I got home around 5:15..Dh is watching tv in the bedroom, and he hasn't even come out to acknowledge I am home.

I'm not going to beg him to take me out. I am not going to beg him to talk to me. If he really wanted me to know his feelings about all this, but can't tell me, it would have been so easy for him to just repsond to my e-mail. I didn't even get a response to the e-mail.

So let this update start a new round of how I am not doing enough....
 
Go and have a face to face conversation with him. This email stuff needs to stop! If you truly want to give this a shot you cannot keep emailing.

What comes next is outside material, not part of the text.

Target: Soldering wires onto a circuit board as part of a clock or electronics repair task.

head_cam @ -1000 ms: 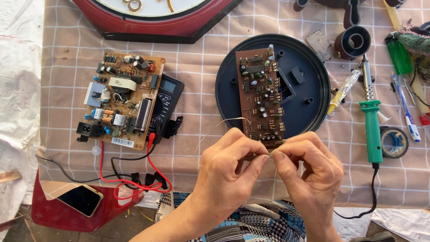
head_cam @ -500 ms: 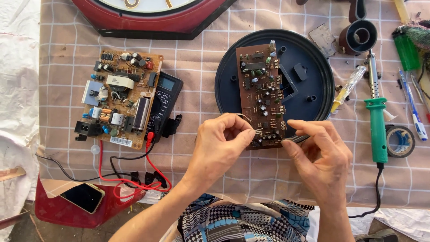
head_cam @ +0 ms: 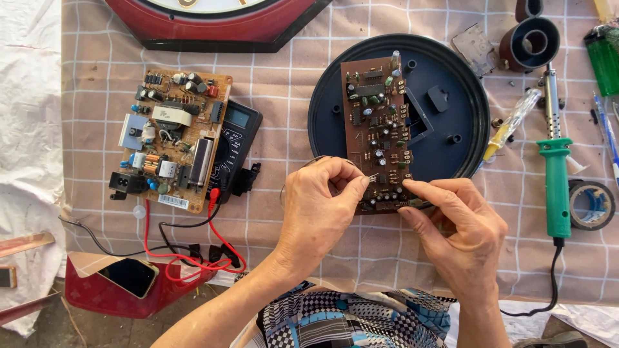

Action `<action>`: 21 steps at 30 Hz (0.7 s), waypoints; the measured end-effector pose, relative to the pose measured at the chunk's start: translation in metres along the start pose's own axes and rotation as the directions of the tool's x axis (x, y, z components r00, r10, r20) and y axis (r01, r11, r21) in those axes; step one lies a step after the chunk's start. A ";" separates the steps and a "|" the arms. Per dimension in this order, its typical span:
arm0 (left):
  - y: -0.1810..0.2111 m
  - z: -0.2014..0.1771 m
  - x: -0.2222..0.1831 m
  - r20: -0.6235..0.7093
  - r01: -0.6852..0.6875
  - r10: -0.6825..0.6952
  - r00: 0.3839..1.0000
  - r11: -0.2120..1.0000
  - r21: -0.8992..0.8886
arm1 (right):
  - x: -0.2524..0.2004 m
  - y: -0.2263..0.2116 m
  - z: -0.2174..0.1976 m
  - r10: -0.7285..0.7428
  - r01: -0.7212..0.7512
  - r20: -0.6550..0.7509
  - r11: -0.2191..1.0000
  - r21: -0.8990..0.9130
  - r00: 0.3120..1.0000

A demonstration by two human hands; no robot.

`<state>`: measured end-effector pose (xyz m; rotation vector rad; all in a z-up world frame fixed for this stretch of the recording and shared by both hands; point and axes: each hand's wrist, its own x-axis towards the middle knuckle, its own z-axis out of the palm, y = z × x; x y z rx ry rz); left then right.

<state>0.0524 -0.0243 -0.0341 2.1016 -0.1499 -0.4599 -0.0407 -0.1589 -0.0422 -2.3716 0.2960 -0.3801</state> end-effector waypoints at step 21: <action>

He did read it and at least he called you - he didn't ignore it. Just go talk to him.
 
No flames. You went the extra mile and it didn't work. Now you know you tried and you can feel good about that.

Do you have any doubts now about your decision?
 
Renesmee, I'm keeping you in my thoughts and prayers and wish you inner strength. I think you're amazing!
 
Golly, you really need to step away from the email. He's right in the other room. Go talk to him.